[[ Input data, beginning ]]
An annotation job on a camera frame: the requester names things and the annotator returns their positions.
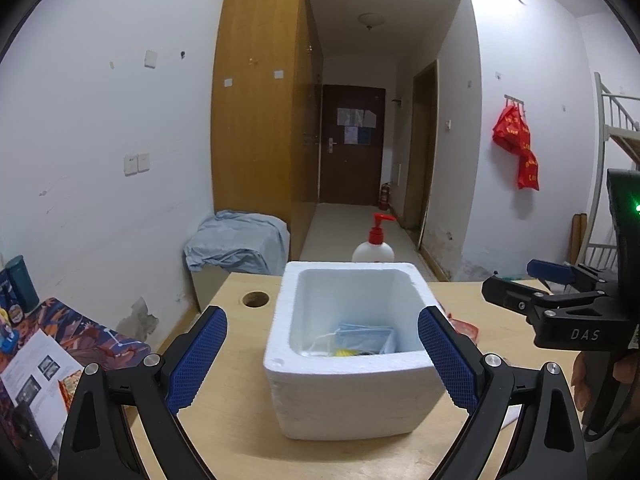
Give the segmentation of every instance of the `blue face mask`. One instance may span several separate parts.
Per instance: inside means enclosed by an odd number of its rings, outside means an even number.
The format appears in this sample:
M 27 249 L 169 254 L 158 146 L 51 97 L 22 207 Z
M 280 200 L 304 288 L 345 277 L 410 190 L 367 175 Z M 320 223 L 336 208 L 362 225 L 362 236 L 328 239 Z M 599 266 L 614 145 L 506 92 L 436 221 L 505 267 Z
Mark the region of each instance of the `blue face mask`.
M 395 351 L 394 329 L 389 326 L 340 323 L 335 332 L 333 355 L 393 354 Z

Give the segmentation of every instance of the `white bottle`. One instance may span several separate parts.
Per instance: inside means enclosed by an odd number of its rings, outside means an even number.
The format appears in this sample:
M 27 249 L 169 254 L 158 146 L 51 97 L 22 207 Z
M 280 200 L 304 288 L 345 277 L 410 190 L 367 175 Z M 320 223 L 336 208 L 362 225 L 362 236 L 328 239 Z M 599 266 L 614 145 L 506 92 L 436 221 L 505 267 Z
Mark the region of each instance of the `white bottle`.
M 375 213 L 373 215 L 374 225 L 369 231 L 369 241 L 360 244 L 351 257 L 352 262 L 372 262 L 372 263 L 392 263 L 395 255 L 394 250 L 385 244 L 385 234 L 380 227 L 383 220 L 395 220 L 392 216 Z

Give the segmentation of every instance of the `styrofoam box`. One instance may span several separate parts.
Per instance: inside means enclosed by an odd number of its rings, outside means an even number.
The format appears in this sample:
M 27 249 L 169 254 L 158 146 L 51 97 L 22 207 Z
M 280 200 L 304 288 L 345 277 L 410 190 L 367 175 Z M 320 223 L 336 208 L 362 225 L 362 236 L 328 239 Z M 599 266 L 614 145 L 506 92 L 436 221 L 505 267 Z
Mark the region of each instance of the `styrofoam box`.
M 444 386 L 418 338 L 418 314 L 437 305 L 411 264 L 287 264 L 264 355 L 282 432 L 354 440 L 413 431 Z M 340 322 L 393 326 L 395 354 L 302 355 Z

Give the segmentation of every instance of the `wooden table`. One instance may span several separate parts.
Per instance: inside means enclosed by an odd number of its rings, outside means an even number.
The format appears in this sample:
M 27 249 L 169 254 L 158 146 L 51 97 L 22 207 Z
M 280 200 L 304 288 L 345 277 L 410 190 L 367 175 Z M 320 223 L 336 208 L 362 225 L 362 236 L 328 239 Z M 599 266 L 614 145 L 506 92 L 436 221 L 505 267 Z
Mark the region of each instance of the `wooden table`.
M 262 368 L 279 286 L 277 277 L 232 274 L 212 301 L 226 311 L 228 336 L 193 405 L 178 415 L 212 473 L 218 480 L 428 479 L 466 419 L 466 412 L 447 395 L 408 435 L 302 442 L 280 433 Z M 529 368 L 555 361 L 569 377 L 576 352 L 533 346 L 533 330 L 524 316 L 485 303 L 480 286 L 430 283 L 447 311 L 480 328 L 483 353 L 495 352 L 513 365 Z M 256 290 L 266 292 L 269 303 L 260 308 L 244 306 L 244 295 Z M 513 427 L 500 434 L 481 478 L 495 479 Z M 163 479 L 139 419 L 132 432 L 150 478 Z

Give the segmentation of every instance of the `brown door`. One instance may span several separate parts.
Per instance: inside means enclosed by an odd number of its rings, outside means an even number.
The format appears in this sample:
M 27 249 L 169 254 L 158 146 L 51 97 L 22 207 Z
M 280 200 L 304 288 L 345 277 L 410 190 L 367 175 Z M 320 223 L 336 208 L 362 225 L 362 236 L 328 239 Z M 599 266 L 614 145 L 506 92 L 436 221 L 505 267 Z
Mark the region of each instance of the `brown door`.
M 384 89 L 323 87 L 320 202 L 378 203 L 384 130 Z
M 415 244 L 429 205 L 438 129 L 438 63 L 414 78 L 412 132 L 402 226 Z
[[ Input data, end ]]
§ **Problem description**: Where the material contains pictures, leave them out and copy the rest verbatim.

§ **Task result**:
An annotation job on a camera frame: the requester names things and the annotator returns their positions.
Give the segmentation of every instance of the `blue face mask`. One instance may span several separate parts.
Per instance: inside means enclosed by an odd number of its rings, outside means an even number.
The format appears in this sample:
M 27 249 L 169 254 L 158 146 L 51 97 L 22 207 Z
M 280 200 L 304 288 L 345 277 L 410 190 L 367 175 Z M 320 223 L 336 208 L 362 225 L 362 236 L 328 239 Z M 599 266 L 614 145 L 506 92 L 436 221 L 505 267 Z
Mark the region of each instance of the `blue face mask`.
M 395 351 L 394 329 L 389 326 L 340 323 L 335 332 L 333 355 L 393 354 Z

Give the segmentation of every instance of the `white bottle`. One instance may span several separate parts.
Per instance: inside means enclosed by an odd number of its rings, outside means an even number.
The format appears in this sample:
M 27 249 L 169 254 L 158 146 L 51 97 L 22 207 Z
M 280 200 L 304 288 L 345 277 L 410 190 L 367 175 Z M 320 223 L 336 208 L 362 225 L 362 236 L 328 239 Z M 599 266 L 614 145 L 506 92 L 436 221 L 505 267 Z
Mark the region of each instance of the `white bottle`.
M 375 213 L 373 215 L 374 225 L 369 231 L 369 241 L 360 244 L 351 257 L 352 262 L 372 262 L 372 263 L 392 263 L 395 255 L 394 250 L 385 244 L 385 234 L 380 227 L 383 220 L 395 220 L 392 216 Z

Give the segmentation of every instance of the `styrofoam box`. One instance may span several separate parts.
Per instance: inside means enclosed by an odd number of its rings, outside means an even number.
The format appears in this sample:
M 27 249 L 169 254 L 158 146 L 51 97 L 22 207 Z
M 280 200 L 304 288 L 345 277 L 410 190 L 367 175 Z M 320 223 L 336 208 L 362 225 L 362 236 L 328 239 Z M 599 266 L 614 145 L 506 92 L 436 221 L 505 267 Z
Mark the region of each instance of the `styrofoam box`.
M 444 386 L 418 338 L 418 314 L 437 305 L 411 264 L 287 264 L 264 355 L 282 432 L 354 440 L 413 431 Z M 340 322 L 393 326 L 395 354 L 302 355 Z

Give the segmentation of every instance of the `wooden table`. One instance may span several separate parts.
Per instance: inside means enclosed by an odd number of its rings, outside means an even number.
The format appears in this sample:
M 27 249 L 169 254 L 158 146 L 51 97 L 22 207 Z
M 280 200 L 304 288 L 345 277 L 410 190 L 367 175 Z M 320 223 L 336 208 L 362 225 L 362 236 L 328 239 Z M 599 266 L 614 145 L 506 92 L 436 221 L 505 267 Z
Mark the region of each instance of the `wooden table`.
M 262 368 L 279 286 L 277 277 L 232 274 L 212 301 L 226 311 L 228 336 L 193 405 L 178 415 L 212 473 L 218 480 L 428 479 L 466 419 L 466 412 L 447 395 L 408 435 L 302 442 L 280 433 Z M 529 368 L 555 361 L 569 377 L 576 352 L 533 346 L 533 330 L 524 316 L 485 303 L 480 286 L 430 283 L 447 311 L 480 328 L 483 353 L 495 352 L 513 365 Z M 256 290 L 266 292 L 269 303 L 260 308 L 244 306 L 244 295 Z M 513 427 L 500 434 L 481 478 L 495 479 Z M 163 479 L 139 419 L 132 432 L 150 478 Z

Give the segmentation of every instance of the `brown door`. One instance may span several separate parts.
Per instance: inside means enclosed by an odd number of its rings, outside means an even number.
The format appears in this sample:
M 27 249 L 169 254 L 158 146 L 51 97 L 22 207 Z
M 280 200 L 304 288 L 345 277 L 410 190 L 367 175 Z M 320 223 L 336 208 L 362 225 L 362 236 L 328 239 Z M 599 266 L 614 145 L 506 92 L 436 221 L 505 267 Z
Mark the region of each instance of the `brown door`.
M 384 89 L 323 87 L 320 202 L 378 203 L 384 130 Z
M 415 244 L 429 205 L 438 129 L 438 63 L 414 78 L 412 132 L 402 226 Z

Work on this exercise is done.